▶ **Problem requirements**: Report back each line of the data that contains the word "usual".
::::::::
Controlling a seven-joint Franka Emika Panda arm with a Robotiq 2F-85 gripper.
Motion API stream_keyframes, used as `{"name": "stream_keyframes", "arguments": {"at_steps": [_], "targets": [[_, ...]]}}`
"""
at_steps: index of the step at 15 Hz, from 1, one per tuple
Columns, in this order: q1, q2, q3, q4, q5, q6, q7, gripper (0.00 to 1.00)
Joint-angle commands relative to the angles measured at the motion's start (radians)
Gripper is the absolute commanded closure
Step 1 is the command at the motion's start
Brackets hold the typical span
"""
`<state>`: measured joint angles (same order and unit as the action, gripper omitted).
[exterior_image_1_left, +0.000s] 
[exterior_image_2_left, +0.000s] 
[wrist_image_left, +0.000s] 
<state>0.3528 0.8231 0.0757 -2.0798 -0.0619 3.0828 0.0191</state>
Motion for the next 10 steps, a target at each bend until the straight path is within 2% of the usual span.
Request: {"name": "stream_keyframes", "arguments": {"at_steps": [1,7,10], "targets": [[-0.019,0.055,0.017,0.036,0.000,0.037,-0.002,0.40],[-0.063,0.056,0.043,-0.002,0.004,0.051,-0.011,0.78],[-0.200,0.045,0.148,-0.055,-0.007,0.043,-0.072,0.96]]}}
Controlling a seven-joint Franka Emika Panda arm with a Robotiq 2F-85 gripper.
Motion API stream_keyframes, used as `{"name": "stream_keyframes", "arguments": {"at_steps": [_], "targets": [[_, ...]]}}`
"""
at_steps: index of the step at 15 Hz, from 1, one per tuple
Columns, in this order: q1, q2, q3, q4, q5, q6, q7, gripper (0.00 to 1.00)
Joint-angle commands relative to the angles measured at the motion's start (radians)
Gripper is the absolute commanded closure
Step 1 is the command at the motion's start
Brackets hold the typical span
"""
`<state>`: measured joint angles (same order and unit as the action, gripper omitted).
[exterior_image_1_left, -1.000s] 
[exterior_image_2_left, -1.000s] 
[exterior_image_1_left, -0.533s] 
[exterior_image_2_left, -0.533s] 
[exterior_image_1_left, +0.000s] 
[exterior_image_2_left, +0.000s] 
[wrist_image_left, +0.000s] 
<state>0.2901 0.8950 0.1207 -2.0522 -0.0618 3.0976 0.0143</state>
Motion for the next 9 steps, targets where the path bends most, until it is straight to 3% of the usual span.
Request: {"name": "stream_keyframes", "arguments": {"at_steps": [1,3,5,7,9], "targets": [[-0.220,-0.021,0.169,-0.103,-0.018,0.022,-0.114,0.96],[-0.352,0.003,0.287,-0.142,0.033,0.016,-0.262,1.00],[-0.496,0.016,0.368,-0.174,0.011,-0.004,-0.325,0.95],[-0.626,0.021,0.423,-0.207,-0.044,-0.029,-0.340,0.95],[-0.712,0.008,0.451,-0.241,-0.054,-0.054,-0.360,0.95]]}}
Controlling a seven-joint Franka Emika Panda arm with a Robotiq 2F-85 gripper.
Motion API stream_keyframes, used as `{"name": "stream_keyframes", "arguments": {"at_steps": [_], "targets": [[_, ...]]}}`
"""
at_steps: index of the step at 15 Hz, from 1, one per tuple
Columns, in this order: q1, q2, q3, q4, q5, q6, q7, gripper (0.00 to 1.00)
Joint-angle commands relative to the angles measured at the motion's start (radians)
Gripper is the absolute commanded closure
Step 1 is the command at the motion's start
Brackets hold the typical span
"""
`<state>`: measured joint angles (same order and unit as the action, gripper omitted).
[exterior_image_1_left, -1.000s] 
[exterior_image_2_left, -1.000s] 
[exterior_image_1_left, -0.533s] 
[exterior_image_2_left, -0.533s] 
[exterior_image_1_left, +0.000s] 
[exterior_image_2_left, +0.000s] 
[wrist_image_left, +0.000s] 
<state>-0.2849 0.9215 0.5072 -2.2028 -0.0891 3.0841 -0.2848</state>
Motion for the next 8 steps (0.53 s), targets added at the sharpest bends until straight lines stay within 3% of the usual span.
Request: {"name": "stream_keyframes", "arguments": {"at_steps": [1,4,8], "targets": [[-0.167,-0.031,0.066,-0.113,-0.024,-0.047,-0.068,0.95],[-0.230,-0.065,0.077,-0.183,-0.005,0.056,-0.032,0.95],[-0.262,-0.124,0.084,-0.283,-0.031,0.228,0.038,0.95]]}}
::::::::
▶ **Response below**:
Motion for the next 10 steps, a target at each bend until the straight path is within 2% of the usual span.
Motion for the next 9 steps, targets where the path bends most, until it is straight to 3% of the usual span.
Motion for the next 8 steps (0.53 s), targets added at the sharpest bends until straight lines stay within 3% of the usual span.

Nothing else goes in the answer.